▸ What you need to do: The copy you return must match the listing word for word and carry no pictures.

BEGIN Data block

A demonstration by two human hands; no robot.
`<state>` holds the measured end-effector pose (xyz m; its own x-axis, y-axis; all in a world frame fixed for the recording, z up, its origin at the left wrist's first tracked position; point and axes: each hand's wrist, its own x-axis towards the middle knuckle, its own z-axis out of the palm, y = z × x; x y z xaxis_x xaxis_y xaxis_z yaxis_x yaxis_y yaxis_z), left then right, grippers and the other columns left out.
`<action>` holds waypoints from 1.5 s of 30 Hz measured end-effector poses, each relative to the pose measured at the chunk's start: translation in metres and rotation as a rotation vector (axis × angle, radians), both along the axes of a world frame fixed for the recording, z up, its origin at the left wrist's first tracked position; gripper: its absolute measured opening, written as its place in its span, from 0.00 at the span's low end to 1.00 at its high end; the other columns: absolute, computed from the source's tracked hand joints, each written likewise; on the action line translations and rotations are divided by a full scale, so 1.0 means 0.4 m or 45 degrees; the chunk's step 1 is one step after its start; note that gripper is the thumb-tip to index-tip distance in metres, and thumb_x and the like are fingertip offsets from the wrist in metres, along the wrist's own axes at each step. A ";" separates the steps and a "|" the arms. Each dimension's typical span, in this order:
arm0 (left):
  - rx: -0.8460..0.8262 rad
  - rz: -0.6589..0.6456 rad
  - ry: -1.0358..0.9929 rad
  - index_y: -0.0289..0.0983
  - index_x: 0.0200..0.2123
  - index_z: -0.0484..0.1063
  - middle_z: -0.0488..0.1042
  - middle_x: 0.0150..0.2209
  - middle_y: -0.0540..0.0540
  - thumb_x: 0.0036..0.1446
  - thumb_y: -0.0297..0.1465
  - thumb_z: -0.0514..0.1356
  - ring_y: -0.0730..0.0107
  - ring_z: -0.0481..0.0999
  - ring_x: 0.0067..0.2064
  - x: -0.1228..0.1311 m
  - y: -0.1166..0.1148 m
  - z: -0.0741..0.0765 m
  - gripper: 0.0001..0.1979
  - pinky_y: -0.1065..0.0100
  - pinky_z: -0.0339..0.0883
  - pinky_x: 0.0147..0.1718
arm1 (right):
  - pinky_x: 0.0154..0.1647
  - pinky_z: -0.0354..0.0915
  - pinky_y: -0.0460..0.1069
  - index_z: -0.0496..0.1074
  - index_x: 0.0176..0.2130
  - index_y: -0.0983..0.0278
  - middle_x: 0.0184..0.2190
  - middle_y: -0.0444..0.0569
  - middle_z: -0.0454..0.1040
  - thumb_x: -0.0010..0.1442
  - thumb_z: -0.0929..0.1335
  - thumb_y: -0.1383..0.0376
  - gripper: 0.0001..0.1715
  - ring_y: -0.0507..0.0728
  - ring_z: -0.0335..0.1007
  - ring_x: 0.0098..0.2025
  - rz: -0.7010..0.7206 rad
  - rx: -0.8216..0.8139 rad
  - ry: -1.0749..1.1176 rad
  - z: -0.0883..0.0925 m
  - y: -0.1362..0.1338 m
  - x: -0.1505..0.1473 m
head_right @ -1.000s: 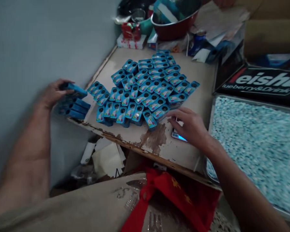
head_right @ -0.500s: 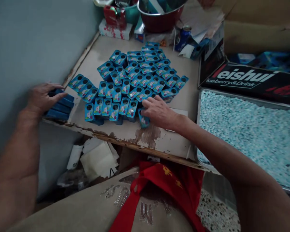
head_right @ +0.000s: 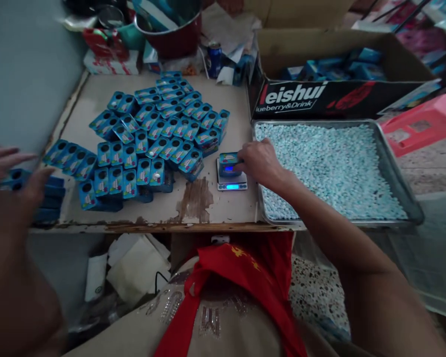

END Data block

▸ Result of this exercise:
A demonstration by two human hands; no robot.
`<state>` holds the measured end-effector pose (xyz m; its own x-axis, y-axis; all in a world frame fixed for the recording, z up, its origin at the left wrist's first tracked position; point and axes: each hand's wrist, its own x-axis towards the middle knuckle, its own z-axis out of the palm, y = z × x; x y z xaxis_x xaxis_y xaxis_z yaxis_x yaxis_y yaxis_z), left then right, grippers and the other columns left out.
`<action>` holds waypoints from 1.5 s of 30 Hz measured end-effector poses, each relative to the pose measured at the chunk's start: translation in metres and rotation as a rotation vector (axis × angle, radians), both along the axes of a world frame fixed for the recording, z up, its origin at the left wrist's first tracked position; gripper: its absolute measured opening, written as its place in its span, from 0.00 at the span's low end to 1.00 at its high end; the other columns: absolute, computed from the source's tracked hand joints, each written likewise; on the action line translations and rotations are divided by a full scale, so 1.0 means 0.4 m or 45 degrees; the chunk's step 1 is one step after its start; note that gripper is the thumb-tip to index-tip distance in metres, and thumb_x and the like are fingertip offsets from the wrist in metres, along the wrist's own axes at each step. A ";" separates the steps and a "|" the arms. Each dimension's typical span, in this order:
arm0 (left):
  - rx: -0.8460..0.8262 rad
  - rz: -0.6589..0.6456 rad
  - ry: -1.0358..0.9929 rad
  - index_y: -0.0289..0.0983
  - index_x: 0.0200..0.2123
  - index_z: -0.0484..0.1063
  - middle_z: -0.0488..0.1042
  - middle_x: 0.0150..0.2209
  - middle_y: -0.0540..0.0540
  - thumb_x: 0.0036..0.1446
  - thumb_y: -0.0297..0.1465
  - thumb_z: -0.0514..0.1356
  - ring_y: -0.0730..0.0107
  - ring_z: -0.0481..0.0999
  - ring_x: 0.0067..0.2064
  - x: -0.1228..0.1311 m
  - y: -0.1166..0.1148 m
  - z: -0.0741..0.0765 m
  - gripper: 0.0001..0.1979
  - pinky_y: -0.1065..0.0100
  - pinky_z: -0.0339..0.0883
  - pinky_x: 0.0147..0.1718
arm1 (right):
  - pinky_x: 0.0154..0.1647
  - pinky_z: -0.0354..0.0915
  - pinky_y: -0.0460..0.1069
  - index_z: -0.0496..0.1074
  - index_x: 0.0176..0.2130
  - index_y: -0.0983..0.0278
  - middle_x: 0.0184..0.2190
  - middle_y: -0.0444..0.0569
  - middle_z: -0.0454..0.1040
  - thumb_x: -0.0010..0.1442
  - thumb_z: -0.0929..0.1335
  - thumb_y: -0.1383..0.0376
  - gripper: 0.0001..0.1715
  - ring_y: -0.0507..0.0728
  - ring_z: -0.0335..0.1007
  - ring_x: 0.0098..0.2025
  - rz: -0.7010..0.7206 rad
  - rx: -0.8216..0.8139 rad
  - ry: -1.0749..1.1176 rad
  - z: -0.0883..0.0925 m
  - y: -0.1362..0.1338 m
  - x: -0.1505..0.1473 m
head_right @ -1.000s: 
head_right @ -0.500s: 
head_right @ +0.000s: 

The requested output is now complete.